= Work task =
The stretch from the line with "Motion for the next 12" through the line with "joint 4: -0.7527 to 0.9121" in the records below: write it out exactly, and nothing else.
Records to use Block Start
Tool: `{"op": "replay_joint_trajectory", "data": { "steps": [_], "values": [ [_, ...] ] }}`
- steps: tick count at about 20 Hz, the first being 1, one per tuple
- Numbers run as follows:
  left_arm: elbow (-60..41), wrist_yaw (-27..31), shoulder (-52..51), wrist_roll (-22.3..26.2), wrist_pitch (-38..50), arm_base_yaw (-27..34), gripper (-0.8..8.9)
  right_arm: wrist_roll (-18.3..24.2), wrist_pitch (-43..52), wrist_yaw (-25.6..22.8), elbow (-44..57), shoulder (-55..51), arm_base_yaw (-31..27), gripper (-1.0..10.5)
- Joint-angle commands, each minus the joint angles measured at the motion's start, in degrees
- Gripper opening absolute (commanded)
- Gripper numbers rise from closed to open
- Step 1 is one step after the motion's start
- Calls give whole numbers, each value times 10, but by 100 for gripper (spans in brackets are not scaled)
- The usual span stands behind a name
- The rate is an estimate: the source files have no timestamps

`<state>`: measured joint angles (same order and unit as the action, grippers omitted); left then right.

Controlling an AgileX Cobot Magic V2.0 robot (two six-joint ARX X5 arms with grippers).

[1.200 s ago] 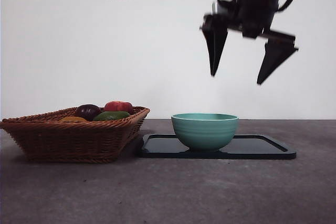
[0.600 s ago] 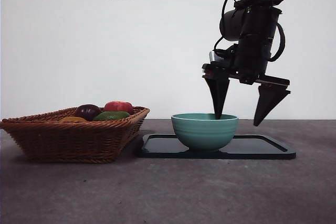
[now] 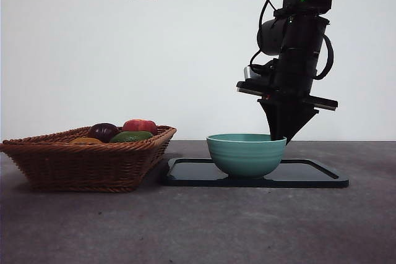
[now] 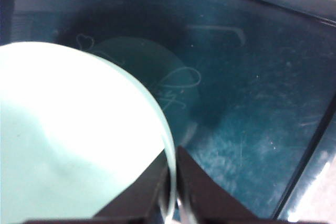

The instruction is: Pick up the wifruite, put it on the bowl, pick up the plate, put it on desk

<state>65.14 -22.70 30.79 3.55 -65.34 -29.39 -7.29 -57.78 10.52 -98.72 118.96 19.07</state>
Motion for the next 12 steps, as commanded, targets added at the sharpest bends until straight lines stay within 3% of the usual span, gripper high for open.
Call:
{"op": "replay_joint_trajectory", "data": {
  "steps": [1,8,12],
  "values": [
    [6,-3,2,5,6,-3,595,8,-8,0,-26,-5,-1,11],
    [6,-3,2,5,7,-3,595,33,-68,9,-17,-72,-1,11],
    [6,-3,2,5,7,-3,595,42,-64,30,52,-117,17,11]
  ]
}}
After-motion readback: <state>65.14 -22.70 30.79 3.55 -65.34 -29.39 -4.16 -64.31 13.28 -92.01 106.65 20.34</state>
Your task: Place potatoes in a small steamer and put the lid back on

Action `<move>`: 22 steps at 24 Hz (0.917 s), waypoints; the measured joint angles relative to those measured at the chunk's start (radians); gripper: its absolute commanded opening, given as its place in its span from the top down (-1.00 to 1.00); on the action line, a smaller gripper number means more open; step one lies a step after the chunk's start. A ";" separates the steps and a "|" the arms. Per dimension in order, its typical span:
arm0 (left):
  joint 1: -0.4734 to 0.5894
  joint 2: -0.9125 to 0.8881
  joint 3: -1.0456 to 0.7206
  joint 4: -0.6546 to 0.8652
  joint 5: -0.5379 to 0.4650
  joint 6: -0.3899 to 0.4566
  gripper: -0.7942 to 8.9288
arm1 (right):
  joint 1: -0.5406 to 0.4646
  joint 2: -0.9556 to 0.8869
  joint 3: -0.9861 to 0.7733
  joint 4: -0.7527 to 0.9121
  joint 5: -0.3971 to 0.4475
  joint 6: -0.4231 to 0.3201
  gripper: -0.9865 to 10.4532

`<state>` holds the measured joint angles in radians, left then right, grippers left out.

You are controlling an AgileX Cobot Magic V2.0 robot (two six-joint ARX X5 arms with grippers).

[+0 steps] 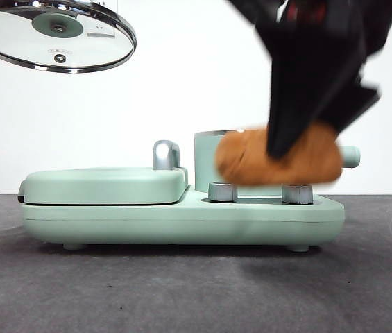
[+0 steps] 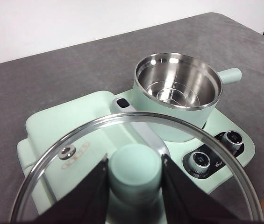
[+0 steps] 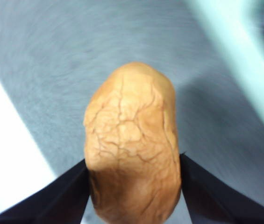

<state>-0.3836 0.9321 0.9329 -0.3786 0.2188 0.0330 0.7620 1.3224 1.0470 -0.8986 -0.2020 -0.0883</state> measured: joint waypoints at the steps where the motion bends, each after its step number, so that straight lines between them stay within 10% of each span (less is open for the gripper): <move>1: 0.000 0.000 0.000 0.000 0.000 0.000 0.82 | -0.024 0.000 0.050 -0.061 0.000 0.020 0.35; 22: 0.000 0.000 0.000 0.000 0.000 0.004 0.82 | -0.290 0.386 0.821 -0.201 0.001 0.063 0.35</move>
<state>-0.3836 0.9321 0.9329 -0.3782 0.2188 0.0372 0.4725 1.7088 1.8683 -1.0996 -0.2012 -0.0254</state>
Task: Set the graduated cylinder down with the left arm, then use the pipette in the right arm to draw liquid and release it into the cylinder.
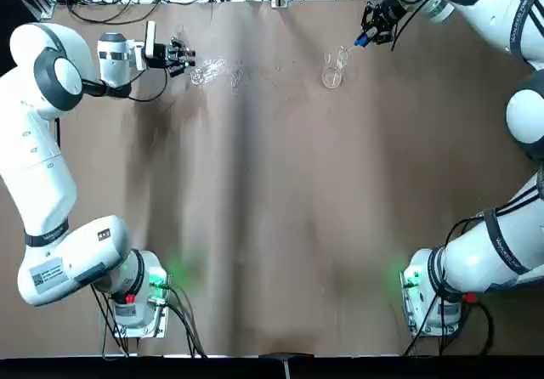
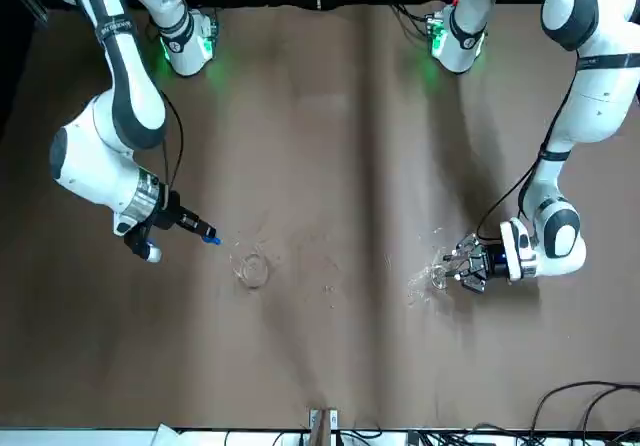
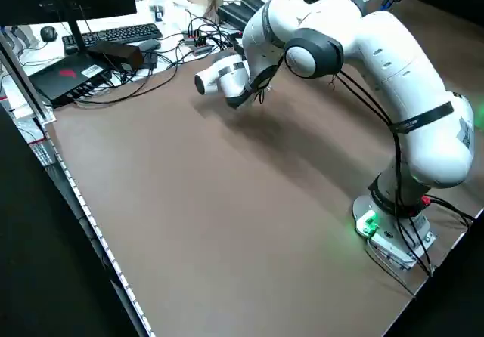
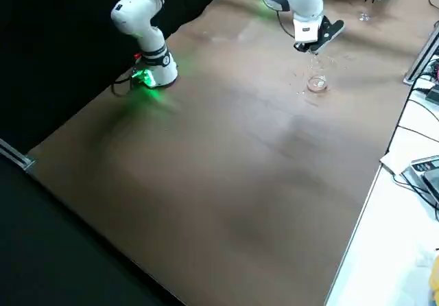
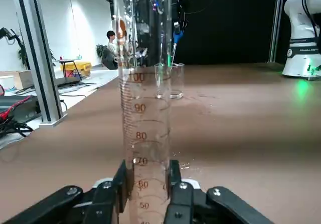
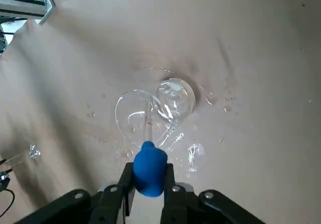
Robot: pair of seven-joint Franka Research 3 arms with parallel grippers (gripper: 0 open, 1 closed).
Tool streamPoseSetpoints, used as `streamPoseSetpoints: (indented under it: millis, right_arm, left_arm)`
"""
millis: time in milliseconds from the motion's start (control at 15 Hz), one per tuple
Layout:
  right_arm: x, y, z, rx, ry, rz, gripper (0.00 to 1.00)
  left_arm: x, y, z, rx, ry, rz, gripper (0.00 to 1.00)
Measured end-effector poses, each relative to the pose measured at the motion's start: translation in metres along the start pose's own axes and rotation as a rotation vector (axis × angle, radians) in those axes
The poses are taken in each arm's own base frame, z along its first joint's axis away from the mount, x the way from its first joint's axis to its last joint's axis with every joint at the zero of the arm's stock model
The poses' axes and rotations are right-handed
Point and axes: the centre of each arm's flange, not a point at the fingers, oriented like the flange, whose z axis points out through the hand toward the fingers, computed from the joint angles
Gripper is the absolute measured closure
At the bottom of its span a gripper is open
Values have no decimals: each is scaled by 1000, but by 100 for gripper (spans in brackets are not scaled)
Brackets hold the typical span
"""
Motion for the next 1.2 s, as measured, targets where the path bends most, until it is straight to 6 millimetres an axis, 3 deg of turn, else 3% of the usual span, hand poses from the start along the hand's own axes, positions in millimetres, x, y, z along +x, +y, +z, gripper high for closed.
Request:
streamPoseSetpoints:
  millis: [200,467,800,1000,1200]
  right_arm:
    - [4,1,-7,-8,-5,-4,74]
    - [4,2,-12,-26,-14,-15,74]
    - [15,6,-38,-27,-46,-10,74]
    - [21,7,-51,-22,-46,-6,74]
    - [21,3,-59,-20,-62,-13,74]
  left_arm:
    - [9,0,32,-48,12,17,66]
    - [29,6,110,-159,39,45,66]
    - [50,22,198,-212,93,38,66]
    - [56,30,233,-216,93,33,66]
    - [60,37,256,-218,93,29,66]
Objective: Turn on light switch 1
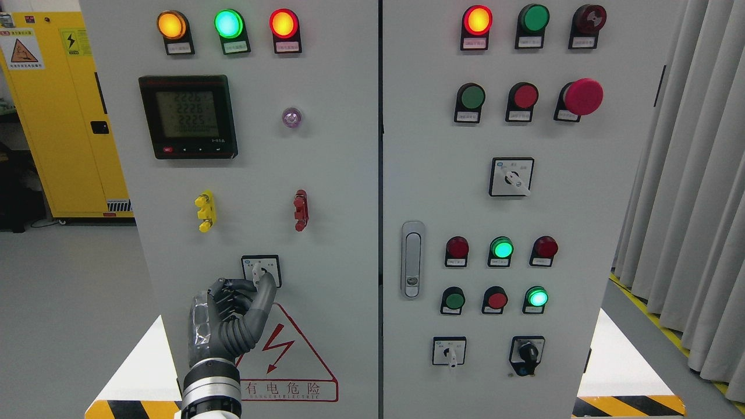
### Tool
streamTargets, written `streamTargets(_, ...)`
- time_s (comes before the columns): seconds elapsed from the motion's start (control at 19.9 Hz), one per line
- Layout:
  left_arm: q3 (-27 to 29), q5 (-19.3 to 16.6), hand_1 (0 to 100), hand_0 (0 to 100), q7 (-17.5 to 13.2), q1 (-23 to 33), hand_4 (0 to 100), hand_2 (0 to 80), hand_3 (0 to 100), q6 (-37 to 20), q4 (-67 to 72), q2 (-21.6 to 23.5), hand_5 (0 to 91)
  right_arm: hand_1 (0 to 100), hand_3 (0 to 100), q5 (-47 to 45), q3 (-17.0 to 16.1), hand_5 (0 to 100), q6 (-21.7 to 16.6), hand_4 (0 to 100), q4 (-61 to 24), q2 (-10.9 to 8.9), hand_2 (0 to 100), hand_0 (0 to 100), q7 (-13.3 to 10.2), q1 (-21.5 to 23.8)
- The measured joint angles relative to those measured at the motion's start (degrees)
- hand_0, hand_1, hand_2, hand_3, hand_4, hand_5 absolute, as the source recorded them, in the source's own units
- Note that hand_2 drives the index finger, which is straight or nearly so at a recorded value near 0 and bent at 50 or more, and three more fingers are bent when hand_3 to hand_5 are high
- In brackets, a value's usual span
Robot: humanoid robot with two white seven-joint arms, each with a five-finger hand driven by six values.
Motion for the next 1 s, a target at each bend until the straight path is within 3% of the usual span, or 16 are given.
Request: streamTargets(1.0, 0.0, 0.1, 60, 28, 0.0, -0.5, 88, 61.6, 91, 0.2, 0.5, -0.1, 82.9, 50, 0, 0.0, 0.0, 0, 0.0, 0, 0.0, 0.00, 4, 0, 0.1, 0.0)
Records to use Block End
= Answer section =
Motion for the next 12 steps, as commanded, targets added at the sharpest bends until straight lines stay within 3% of the usual span, gripper high for open.
Call:
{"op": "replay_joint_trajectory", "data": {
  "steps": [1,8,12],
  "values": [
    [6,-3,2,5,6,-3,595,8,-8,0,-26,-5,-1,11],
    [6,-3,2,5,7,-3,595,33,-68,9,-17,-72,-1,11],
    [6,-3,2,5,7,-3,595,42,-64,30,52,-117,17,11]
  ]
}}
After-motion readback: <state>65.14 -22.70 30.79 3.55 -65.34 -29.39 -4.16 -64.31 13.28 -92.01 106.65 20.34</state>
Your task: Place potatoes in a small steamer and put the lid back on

Action `<move>`: 22 steps at 24 Hz (0.917 s), waypoints; the measured joint angles relative to those measured at the chunk's start (radians); gripper: its absolute commanded opening, given as its place in its span from the top down (-1.00 to 1.00); on the action line, a smaller gripper number means more open; step one lies a step after the chunk's start. A ";" separates the steps and a "|" the arms. Per dimension in order, its typical span:
arm0 (left):
  joint 1: -0.4734 to 0.5894
  joint 2: -0.9125 to 0.8881
  joint 3: -1.0456 to 0.7206
  joint 4: -0.6546 to 0.8652
  joint 5: -0.5379 to 0.4650
  joint 6: -0.3899 to 0.4566
  gripper: -0.7942 to 8.9288
arm1 (right):
  joint 1: -0.5406 to 0.4646
  joint 2: -0.9556 to 0.8869
  joint 3: -0.9861 to 0.7733
  joint 4: -0.7527 to 0.9121

No additional output is expected.